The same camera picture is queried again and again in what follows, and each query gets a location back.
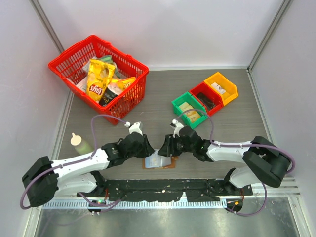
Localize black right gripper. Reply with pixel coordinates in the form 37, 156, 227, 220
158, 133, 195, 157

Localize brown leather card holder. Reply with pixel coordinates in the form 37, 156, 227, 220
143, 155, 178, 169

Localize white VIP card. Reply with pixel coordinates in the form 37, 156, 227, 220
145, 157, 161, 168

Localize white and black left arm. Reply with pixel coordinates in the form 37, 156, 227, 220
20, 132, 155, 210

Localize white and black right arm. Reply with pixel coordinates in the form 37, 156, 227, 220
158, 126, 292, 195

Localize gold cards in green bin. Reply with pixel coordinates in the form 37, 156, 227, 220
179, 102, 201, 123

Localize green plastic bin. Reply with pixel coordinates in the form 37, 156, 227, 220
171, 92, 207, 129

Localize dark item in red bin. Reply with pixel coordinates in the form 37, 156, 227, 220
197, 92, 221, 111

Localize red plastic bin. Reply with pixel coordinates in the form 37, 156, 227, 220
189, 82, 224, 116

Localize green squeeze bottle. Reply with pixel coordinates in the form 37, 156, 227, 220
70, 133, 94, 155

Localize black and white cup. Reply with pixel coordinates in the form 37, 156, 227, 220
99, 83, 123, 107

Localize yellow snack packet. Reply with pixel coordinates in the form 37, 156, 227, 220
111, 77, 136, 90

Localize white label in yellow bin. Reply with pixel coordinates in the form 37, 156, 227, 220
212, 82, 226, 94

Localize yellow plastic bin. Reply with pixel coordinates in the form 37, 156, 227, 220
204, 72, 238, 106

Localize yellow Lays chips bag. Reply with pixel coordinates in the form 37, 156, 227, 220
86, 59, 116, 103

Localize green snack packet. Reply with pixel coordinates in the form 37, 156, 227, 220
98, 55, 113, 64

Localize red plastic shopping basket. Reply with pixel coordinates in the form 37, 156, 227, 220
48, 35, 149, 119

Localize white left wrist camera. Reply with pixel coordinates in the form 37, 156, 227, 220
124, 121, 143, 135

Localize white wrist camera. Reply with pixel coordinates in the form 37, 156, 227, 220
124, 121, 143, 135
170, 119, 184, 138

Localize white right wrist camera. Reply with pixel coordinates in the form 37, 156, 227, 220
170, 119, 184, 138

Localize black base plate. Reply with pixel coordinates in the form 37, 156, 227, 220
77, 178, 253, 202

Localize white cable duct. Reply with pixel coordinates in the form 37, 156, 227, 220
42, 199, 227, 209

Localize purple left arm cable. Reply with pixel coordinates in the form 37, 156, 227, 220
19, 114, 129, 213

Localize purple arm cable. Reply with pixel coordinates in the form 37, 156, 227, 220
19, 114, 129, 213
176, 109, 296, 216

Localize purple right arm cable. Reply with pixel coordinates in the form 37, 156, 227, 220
• • •
**WHAT YOU NEED TO DO:** In the entries above, take the line containing "Localize white label" and each later line through the last, and repeat them exactly. Output nothing else.

**RESULT OF THIS EXERCISE:**
Localize white label in yellow bin. Reply with pixel coordinates in the form 37, 156, 227, 220
212, 82, 226, 94

Localize yellow plastic bin. Reply with pixel coordinates in the form 37, 156, 227, 220
204, 72, 238, 106

Localize yellow Lays chips bag. Reply with pixel coordinates in the form 37, 156, 227, 220
86, 59, 116, 103

Localize green snack packet. Reply with pixel coordinates in the form 37, 156, 227, 220
98, 55, 113, 64

Localize red plastic shopping basket. Reply with pixel coordinates in the form 37, 156, 227, 220
48, 35, 149, 119

Localize white left wrist camera. Reply with pixel coordinates in the form 37, 156, 227, 220
124, 121, 143, 135

Localize white wrist camera. Reply with pixel coordinates in the form 37, 156, 227, 220
124, 121, 143, 135
170, 119, 184, 138

Localize white right wrist camera. Reply with pixel coordinates in the form 37, 156, 227, 220
170, 119, 184, 138

Localize black base plate. Reply with pixel coordinates in the form 37, 156, 227, 220
77, 178, 253, 202

Localize white cable duct. Reply with pixel coordinates in the form 37, 156, 227, 220
42, 199, 227, 209

Localize purple left arm cable. Reply with pixel coordinates in the form 37, 156, 227, 220
19, 114, 129, 213

Localize purple arm cable. Reply with pixel coordinates in the form 37, 156, 227, 220
19, 114, 129, 213
176, 109, 296, 216

Localize purple right arm cable. Reply with pixel coordinates in the form 37, 156, 227, 220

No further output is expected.